## Required action
When you reach the line in the listing below that contains "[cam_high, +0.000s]", begin returning lines exactly as written, and stop after the line that contains "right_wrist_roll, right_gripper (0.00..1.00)". Return no other lines.

## Data to process
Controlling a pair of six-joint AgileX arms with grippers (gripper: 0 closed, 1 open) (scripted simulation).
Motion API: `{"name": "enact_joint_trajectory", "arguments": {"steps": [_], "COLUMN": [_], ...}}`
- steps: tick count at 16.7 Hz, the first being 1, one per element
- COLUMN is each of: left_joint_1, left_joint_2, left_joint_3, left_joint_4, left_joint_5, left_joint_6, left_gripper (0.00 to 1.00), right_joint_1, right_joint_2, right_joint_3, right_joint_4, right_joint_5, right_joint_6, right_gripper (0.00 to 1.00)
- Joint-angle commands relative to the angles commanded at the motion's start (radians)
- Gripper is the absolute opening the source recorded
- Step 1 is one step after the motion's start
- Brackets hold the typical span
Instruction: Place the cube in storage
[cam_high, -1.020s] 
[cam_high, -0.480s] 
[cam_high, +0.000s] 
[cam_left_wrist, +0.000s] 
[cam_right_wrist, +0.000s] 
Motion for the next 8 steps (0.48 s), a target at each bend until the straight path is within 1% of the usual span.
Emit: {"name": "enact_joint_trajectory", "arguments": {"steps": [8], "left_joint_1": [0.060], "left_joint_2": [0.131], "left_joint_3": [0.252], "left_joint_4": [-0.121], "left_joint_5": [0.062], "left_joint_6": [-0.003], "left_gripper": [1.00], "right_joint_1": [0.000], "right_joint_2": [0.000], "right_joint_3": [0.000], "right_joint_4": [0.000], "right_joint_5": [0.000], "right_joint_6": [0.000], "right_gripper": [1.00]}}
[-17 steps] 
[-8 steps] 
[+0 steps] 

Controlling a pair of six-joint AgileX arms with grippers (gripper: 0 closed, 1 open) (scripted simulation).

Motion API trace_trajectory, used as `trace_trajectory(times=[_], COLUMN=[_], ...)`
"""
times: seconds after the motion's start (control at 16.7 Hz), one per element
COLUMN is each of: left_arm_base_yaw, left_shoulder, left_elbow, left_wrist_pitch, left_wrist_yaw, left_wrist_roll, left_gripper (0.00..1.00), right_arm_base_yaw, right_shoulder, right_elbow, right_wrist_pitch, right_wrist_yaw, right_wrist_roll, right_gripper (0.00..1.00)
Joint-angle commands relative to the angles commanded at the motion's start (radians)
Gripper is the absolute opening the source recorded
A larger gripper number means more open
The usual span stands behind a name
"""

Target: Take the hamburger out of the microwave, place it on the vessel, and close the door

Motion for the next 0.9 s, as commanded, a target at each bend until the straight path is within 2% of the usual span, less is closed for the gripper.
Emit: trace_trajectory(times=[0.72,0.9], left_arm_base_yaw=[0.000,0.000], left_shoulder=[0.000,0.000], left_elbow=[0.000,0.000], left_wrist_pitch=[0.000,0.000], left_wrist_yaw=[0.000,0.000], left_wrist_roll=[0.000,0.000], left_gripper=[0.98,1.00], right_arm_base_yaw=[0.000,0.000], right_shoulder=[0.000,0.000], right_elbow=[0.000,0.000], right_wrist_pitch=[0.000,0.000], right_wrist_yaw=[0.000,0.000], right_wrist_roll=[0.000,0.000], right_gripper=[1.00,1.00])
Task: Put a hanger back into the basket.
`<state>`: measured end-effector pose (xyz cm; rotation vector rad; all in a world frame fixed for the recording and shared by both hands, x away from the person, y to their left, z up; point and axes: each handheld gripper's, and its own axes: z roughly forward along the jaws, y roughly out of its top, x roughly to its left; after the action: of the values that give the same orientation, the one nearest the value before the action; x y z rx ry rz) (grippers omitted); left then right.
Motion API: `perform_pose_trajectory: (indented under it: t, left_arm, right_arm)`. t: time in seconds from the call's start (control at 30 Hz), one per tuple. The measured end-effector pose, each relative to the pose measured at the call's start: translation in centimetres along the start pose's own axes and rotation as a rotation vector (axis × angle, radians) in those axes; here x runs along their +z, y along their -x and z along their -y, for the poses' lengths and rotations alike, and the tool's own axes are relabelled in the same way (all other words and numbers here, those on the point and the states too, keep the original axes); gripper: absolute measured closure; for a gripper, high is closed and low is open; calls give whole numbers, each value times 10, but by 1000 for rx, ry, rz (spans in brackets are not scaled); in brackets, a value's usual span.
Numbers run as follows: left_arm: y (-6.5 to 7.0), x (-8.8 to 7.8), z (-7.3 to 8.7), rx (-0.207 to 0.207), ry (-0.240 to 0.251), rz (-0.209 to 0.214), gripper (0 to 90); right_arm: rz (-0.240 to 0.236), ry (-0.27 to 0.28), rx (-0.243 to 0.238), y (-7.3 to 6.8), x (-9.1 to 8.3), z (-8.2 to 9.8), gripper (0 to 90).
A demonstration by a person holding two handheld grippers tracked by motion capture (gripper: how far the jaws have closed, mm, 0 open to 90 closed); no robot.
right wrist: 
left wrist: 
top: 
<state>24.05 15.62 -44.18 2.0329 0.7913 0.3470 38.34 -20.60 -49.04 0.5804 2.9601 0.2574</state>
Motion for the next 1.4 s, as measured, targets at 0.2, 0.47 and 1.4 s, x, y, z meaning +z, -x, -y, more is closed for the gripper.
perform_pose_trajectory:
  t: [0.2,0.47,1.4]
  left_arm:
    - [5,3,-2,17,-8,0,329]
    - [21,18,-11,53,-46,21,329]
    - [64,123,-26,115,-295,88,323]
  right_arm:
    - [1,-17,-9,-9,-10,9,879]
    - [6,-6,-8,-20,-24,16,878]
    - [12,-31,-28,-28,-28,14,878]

## Result below
[cam_high, +0.000s] 
[cam_left_wrist, +0.000s] 
[cam_right_wrist, +0.000s] 
Motion for the next 8 steps (0.48 s), a target at each bend until the straight path is within 1% of the usual span.
Emit: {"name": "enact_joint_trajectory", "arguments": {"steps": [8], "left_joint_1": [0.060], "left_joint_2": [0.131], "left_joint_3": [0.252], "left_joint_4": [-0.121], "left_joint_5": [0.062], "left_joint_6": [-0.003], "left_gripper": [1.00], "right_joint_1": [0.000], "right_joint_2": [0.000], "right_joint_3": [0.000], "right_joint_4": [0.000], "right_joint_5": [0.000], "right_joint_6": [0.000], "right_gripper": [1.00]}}
[-17 steps] 
[-8 steps] 
[+0 steps] 

Controlling a pair of six-joint AgileX arms with grippers (gripper: 0 closed, 1 open) (scripted simulation).

Motion API trace_trajectory, used as `trace_trajectory(times=[_], COLUMN=[_], ...)`
"""
times: seconds after the motion's start (control at 16.7 Hz), one per element
COLUMN is each of: left_arm_base_yaw, left_shoulder, left_elbow, left_wrist_pitch, left_wrist_yaw, left_wrist_roll, left_gripper (0.00..1.00), right_arm_base_yaw, right_shoulder, right_elbow, right_wrist_pitch, right_wrist_yaw, right_wrist_roll, right_gripper (0.00..1.00)

Nothing remains to be added to the response.